### Recorded data
- - - -

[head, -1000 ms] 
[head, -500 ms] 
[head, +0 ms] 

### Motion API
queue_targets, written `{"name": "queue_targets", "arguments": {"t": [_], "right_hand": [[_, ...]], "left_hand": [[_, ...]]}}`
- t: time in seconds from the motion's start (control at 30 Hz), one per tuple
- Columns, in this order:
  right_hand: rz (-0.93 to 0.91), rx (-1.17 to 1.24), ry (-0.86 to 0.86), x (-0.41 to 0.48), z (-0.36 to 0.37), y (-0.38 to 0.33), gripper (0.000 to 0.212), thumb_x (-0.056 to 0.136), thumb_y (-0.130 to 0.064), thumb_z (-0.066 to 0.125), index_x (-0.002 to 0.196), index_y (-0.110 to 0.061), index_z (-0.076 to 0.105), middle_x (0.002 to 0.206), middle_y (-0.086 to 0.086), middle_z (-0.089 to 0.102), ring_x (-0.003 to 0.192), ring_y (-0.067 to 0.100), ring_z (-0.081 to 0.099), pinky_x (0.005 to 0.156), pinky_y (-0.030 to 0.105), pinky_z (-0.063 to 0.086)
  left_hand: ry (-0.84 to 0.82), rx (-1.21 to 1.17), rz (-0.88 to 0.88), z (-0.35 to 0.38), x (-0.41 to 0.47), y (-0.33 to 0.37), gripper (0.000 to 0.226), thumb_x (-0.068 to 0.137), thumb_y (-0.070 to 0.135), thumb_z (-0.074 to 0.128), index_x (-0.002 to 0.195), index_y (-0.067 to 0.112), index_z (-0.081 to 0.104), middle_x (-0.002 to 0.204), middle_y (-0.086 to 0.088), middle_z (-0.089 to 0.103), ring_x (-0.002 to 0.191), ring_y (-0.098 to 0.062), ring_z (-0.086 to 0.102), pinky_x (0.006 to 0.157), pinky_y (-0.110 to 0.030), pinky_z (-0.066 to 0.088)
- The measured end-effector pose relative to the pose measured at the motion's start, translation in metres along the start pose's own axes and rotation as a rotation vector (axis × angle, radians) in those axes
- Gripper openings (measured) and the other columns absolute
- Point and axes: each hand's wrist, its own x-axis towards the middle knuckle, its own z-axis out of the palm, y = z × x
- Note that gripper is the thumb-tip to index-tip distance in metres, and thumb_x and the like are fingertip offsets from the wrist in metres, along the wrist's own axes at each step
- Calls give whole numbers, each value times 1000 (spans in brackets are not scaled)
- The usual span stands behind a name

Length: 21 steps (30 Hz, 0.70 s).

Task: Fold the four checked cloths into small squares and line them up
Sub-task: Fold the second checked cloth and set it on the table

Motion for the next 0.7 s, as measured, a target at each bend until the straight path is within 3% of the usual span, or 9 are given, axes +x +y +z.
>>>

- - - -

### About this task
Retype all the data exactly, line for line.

### Response to this task
[head, -1000 ms] 
[head, -500 ms] 
[head, +0 ms] 

### Motion API
queue_targets, written `{"name": "queue_targets", "arguments": {"t": [_], "right_hand": [[_, ...]], "left_hand": [[_, ...]]}}`
- t: time in seconds from the motion's start (control at 30 Hz), one per tuple
- Columns, in this order:
  right_hand: rz (-0.93 to 0.91), rx (-1.17 to 1.24), ry (-0.86 to 0.86), x (-0.41 to 0.48), z (-0.36 to 0.37), y (-0.38 to 0.33), gripper (0.000 to 0.212), thumb_x (-0.056 to 0.136), thumb_y (-0.130 to 0.064), thumb_z (-0.066 to 0.125), index_x (-0.002 to 0.196), index_y (-0.110 to 0.061), index_z (-0.076 to 0.105), middle_x (0.002 to 0.206), middle_y (-0.086 to 0.086), middle_z (-0.089 to 0.102), ring_x (-0.003 to 0.192), ring_y (-0.067 to 0.100), ring_z (-0.081 to 0.099), pinky_x (0.005 to 0.156), pinky_y (-0.030 to 0.105), pinky_z (-0.063 to 0.086)
  left_hand: ry (-0.84 to 0.82), rx (-1.21 to 1.17), rz (-0.88 to 0.88), z (-0.35 to 0.38), x (-0.41 to 0.47), y (-0.33 to 0.37), gripper (0.000 to 0.226), thumb_x (-0.068 to 0.137), thumb_y (-0.070 to 0.135), thumb_z (-0.074 to 0.128), index_x (-0.002 to 0.195), index_y (-0.067 to 0.112), index_z (-0.081 to 0.104), middle_x (-0.002 to 0.204), middle_y (-0.086 to 0.088), middle_z (-0.089 to 0.103), ring_x (-0.002 to 0.191), ring_y (-0.098 to 0.062), ring_z (-0.086 to 0.102), pinky_x (0.006 to 0.157), pinky_y (-0.110 to 0.030), pinky_z (-0.066 to 0.088)
- The measured end-effector pose relative to the pose measured at the motion's start, translation in metres along the start pose's own axes and rotation as a rotation vector (axis × angle, radians) in those axes
- Gripper openings (measured) and the other columns absolute
- Point and axes: each hand's wrist, its own x-axis towards the middle knuckle, its own z-axis out of the palm, y = z × x
- Note that gripper is the thumb-tip to index-tip distance in metres, and thumb_x and the like are fingertip offsets from the wrist in metres, along the wrist's own axes at each step
- Calls give whole numbers, each value times 1000 (spans in brackets are not scaled)
- The usual span stands behind a name

Length: 21 steps (30 Hz, 0.70 s).

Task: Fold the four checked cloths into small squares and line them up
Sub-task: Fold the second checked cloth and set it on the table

Motion for the next 0.7 s, as measured, a target at each bend until the straight path is within 3% of the usual span, or 9 are given, axes +x +y +z.
>>>

The answer to this exercise is complete.